Payman Taei is the Founder of HindSite Interactive (he doesn’t like using the word ”CEO” it’s way too Formal), an award winning web design and web development company. He’s also the Founder of Visme, a Do It Yourself platform allowing everyone to easily create, manage professional presentations & infographics.
Attracting the attention of your audience with your marketing collateral is difficult, to say nothing of how hard actually keeping it can be. It's one of the reasons why visual communication has become so essential in the modern era: a picture (and by association, something like an Infographic) is much more likely to catch someone's attention as they browse the Web or scroll through their news feed. So long as you've got a compelling narrative at the heart of it all, you're in great shape moving forward.
However, it's important not to underestimate just how important that "compelling narrative" really is. People don't like Infographics and presentations simply because they're visual - they like the way they take rich and complicated ideas and distill them down into a format that is easier to digest.

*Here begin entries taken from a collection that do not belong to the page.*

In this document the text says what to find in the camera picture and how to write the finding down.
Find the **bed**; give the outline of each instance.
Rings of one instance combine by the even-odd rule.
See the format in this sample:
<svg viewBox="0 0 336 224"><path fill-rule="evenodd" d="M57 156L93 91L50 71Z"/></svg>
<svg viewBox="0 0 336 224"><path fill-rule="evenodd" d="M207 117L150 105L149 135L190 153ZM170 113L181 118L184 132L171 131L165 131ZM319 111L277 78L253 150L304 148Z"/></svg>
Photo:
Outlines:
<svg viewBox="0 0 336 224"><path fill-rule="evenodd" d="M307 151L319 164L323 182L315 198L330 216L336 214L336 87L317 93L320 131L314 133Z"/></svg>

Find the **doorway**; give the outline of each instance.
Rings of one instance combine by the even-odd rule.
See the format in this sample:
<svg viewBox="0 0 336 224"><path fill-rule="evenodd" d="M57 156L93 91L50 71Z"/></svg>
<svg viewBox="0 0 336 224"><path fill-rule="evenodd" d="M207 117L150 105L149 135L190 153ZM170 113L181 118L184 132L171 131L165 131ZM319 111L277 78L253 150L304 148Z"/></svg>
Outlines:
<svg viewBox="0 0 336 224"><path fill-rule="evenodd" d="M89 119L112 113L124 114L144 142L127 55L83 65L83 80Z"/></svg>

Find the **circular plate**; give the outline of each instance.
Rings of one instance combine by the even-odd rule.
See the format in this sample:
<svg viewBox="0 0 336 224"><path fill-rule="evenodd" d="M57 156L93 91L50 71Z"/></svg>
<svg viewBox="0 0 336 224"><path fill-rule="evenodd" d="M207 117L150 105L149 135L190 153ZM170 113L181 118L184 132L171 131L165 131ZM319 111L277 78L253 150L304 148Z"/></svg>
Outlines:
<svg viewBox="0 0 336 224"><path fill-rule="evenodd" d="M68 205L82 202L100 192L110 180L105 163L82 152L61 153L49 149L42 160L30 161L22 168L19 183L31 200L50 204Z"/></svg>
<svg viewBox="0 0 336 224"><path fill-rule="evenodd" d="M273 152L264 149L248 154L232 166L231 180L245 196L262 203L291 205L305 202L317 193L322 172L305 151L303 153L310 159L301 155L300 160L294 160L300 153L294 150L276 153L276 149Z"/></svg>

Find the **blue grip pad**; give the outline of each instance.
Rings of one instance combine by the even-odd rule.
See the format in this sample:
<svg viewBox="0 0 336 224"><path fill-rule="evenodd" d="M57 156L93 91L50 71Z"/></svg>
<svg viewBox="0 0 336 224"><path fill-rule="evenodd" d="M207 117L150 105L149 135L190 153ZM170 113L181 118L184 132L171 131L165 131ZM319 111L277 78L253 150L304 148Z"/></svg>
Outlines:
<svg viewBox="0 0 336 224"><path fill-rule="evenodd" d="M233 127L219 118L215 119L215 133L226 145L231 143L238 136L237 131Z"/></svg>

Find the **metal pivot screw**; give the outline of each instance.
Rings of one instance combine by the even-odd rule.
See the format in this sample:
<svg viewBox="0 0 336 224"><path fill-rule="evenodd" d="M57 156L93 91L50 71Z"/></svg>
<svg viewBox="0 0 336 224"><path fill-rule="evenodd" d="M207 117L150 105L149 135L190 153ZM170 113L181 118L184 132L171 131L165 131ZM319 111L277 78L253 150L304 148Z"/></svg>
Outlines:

But if those ideas aren't rich in the first place, even the prettiest picture in the world isn't going to save you. Likewise, if your Infographic is hard to follow because it lacks essential context, you're not going to get anywhere near the results you were after.
Striking That Balance:
Because of this, one of your primary goals whenever you create a new piece of collateral should involve finding the balance between visual communication and relying on words. Both are powerful tools that, when used properly and judiciously, can add up to something much more effective than either one could be on its own.
Consider for a moment the fact that about 55% of people who read something like a blog post will do so for 15 seconds or less - barely enough time to make it past the headline, let alone the first few paragraphs.
To make matters worse, one company recently conducted a study of their own content and discovered that only about 10% to 20% of their readers were actually making it to the bottom of their posts.
But this doesn't mean you should give up on words altogether. Far from it. It just means that you need to start building and thoughtfully designing content with these types of stats in mind.
Use the Tools That Your Story Demands:
As we've written numerous times in the past, at the heart of every quality piece of marketing collateral is a good story. That quality narrative is the thing that grabs people's attention and keeps them motivated to finish your content. It's also the thing you should let guide you as you find the perfect balance between visual communication and relying on words.
Whenever possible, try to use an introductory paragraph or two to set the stage for a piece of content like an Infographic. Don't just create the text version of the post someone is about to view - otherwise, you're really just quickly telling them "the rest of this isn't worth your time and you're free to stop reading whenever you'd like."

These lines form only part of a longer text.